Design Team
Farhan Zia
Shehryar Naqvi
Gouhar Nayab
Zahed Mohiuddin
Dialectic
Before venturing into an architectural exploration of the above stated programme, the team felt that it was imperative to first keenly analyse as to what it meant to design such a facility as the Children’s Museum for Peace and Human Rights; a space which served as the critical juncture and threshold between juvenilia and adulthood; a space which served as the in-between or transitional dialogic between the innocuous world of simplicity and clarity and the harsh world of complexity and conflict; a space where supple minds were to be nurtured to value the notions of peace, harmony, tolerance, and respect for identities of various groups, nationalities and belief systems; but most importantly what kind of a space would convey this idea of peace?

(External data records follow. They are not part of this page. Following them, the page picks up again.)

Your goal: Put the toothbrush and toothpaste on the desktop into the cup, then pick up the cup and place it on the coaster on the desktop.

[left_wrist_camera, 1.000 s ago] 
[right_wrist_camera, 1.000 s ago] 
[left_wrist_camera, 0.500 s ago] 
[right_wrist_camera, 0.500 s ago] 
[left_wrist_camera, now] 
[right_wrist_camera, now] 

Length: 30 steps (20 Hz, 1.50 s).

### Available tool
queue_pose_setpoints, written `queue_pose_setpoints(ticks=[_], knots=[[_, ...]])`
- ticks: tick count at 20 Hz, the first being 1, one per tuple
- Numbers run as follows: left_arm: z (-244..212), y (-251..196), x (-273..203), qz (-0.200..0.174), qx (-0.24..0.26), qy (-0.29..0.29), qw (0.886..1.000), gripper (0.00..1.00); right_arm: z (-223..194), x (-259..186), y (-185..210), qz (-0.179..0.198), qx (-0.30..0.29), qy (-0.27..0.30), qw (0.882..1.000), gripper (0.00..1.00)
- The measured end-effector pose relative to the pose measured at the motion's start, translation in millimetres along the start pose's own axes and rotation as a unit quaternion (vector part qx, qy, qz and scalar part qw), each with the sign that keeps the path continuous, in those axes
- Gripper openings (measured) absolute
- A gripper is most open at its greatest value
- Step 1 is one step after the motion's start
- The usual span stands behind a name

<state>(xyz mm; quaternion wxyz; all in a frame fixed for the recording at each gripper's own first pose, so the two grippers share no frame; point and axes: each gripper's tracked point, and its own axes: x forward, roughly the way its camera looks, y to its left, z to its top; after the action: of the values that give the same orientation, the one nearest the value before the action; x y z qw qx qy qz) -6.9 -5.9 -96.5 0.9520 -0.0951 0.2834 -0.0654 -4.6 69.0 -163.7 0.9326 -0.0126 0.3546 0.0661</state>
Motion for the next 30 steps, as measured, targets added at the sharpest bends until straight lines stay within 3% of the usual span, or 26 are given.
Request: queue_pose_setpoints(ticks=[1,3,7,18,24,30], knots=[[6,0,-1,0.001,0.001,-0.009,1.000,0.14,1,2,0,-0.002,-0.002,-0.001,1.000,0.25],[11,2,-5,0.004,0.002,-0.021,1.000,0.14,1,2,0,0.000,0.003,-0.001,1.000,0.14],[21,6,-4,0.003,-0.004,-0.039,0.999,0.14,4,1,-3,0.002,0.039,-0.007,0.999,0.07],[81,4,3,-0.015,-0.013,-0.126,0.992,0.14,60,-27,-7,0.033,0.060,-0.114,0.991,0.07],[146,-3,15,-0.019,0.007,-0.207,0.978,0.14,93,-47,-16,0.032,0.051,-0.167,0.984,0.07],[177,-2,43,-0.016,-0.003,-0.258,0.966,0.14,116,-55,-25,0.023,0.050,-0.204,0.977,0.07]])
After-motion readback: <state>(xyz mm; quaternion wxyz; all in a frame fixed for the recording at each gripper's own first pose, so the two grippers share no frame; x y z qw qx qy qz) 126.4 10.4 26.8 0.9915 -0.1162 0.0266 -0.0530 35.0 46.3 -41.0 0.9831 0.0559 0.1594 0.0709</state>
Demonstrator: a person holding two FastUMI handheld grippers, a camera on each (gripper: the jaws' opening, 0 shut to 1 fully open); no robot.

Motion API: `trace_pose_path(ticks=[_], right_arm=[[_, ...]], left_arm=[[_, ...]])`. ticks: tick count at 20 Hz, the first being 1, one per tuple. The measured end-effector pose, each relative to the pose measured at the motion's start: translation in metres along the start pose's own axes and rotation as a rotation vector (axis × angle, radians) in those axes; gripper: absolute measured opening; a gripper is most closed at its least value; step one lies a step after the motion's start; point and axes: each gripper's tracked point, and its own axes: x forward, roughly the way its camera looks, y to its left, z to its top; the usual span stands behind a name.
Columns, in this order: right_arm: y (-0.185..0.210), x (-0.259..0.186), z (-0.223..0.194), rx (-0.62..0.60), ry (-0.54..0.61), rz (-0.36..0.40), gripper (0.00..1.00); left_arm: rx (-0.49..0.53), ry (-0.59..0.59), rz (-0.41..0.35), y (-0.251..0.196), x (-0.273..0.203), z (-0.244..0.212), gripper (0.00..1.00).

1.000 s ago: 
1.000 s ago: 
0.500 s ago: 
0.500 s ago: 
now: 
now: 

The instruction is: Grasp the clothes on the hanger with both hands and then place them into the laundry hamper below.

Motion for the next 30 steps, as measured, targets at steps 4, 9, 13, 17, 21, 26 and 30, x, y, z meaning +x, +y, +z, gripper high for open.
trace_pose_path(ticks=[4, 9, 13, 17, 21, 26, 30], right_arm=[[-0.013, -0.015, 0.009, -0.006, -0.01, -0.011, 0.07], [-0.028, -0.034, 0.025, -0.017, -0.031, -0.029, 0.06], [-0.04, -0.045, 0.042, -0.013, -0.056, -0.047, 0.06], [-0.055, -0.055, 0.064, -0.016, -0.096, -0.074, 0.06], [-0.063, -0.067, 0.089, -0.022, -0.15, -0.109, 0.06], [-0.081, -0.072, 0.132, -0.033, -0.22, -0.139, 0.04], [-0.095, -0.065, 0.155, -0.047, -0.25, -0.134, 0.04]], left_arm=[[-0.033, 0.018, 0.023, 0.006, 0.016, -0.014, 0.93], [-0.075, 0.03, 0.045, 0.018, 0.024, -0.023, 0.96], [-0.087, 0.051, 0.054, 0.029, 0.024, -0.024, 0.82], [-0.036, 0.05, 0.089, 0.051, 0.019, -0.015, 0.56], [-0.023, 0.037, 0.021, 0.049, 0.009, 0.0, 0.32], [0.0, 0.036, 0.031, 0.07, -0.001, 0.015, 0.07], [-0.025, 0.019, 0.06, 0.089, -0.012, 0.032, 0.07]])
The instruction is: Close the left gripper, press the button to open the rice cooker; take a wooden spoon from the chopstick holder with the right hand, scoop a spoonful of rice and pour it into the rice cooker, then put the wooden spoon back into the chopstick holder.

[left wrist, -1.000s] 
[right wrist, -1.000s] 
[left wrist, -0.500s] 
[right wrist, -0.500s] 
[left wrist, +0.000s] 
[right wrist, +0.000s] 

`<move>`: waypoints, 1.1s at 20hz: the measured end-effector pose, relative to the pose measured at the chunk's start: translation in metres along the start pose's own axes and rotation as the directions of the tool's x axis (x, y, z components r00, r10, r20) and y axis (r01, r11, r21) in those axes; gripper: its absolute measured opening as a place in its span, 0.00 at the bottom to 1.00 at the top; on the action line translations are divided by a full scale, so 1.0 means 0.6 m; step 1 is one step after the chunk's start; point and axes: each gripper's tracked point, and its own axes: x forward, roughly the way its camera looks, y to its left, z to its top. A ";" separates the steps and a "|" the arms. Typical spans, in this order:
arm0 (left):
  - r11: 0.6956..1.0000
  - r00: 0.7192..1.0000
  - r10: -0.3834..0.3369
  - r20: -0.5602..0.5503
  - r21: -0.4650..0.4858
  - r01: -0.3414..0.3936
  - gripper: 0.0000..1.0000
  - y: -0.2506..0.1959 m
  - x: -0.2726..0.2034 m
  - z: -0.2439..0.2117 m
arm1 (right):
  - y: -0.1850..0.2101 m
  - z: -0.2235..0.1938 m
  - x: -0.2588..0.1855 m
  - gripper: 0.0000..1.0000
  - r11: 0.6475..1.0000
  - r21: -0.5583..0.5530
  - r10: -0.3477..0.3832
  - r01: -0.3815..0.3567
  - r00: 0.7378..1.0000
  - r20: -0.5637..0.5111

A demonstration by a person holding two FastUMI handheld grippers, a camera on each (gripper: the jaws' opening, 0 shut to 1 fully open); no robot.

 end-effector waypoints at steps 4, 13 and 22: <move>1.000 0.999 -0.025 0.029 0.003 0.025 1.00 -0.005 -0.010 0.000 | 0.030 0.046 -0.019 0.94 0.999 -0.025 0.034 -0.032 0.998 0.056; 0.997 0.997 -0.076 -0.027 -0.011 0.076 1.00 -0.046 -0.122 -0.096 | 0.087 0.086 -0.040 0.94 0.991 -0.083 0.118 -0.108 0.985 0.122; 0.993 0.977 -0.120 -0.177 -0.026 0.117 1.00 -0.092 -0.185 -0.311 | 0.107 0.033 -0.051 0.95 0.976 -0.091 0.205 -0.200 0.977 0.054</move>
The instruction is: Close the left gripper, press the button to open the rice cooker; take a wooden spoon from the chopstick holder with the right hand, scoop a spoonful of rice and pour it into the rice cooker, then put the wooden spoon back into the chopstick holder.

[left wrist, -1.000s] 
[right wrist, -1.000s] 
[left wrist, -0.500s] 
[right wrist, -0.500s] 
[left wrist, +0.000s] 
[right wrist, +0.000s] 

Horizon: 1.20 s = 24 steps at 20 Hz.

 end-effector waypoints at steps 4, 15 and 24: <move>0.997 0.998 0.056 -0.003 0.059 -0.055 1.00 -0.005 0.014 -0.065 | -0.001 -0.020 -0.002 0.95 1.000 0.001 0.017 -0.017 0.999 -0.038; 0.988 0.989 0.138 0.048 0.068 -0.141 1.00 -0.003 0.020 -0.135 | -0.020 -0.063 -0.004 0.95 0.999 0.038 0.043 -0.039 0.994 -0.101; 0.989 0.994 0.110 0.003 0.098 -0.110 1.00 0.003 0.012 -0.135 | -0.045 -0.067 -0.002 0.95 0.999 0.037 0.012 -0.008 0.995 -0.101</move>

Was peace to be conceived as a forceful superimposition of order or a consequence of tolerance and respect for mutual coexistence of various identities?
Strategy
The emergent design strategy was therefore not one of superimposition, but subtle juxtaposition of varying simple geometries and platonic forms that playfully interface without forsaking their formal integrity and identity.
Delicate balancing and harmonizing of architectonics is effected through interplay of rectilinear and curvilinear geometries that conflate but never coalesce, and the separatrix between diversity and disparity is precariously maintained through compositional devices that convey reconciliation and tolerance over negation and preponderance. Various thresholds and portals of transition between inside/outside, public/private, solid/void etc. are accentuated as moments of architectural synapse serving as spaces that compel reflection; courtyards and light wells act as strategic architectural devices that fill these lacunae in the narrative of space sequences.
The resultant design is intended to be an ensemble of simple forms and geometries that strike a dialogue of negotiation and not negation; the choice and use of materials (fair face concrete with varying textures) suggest a neutrality rather than adherence to locality and specificity of context.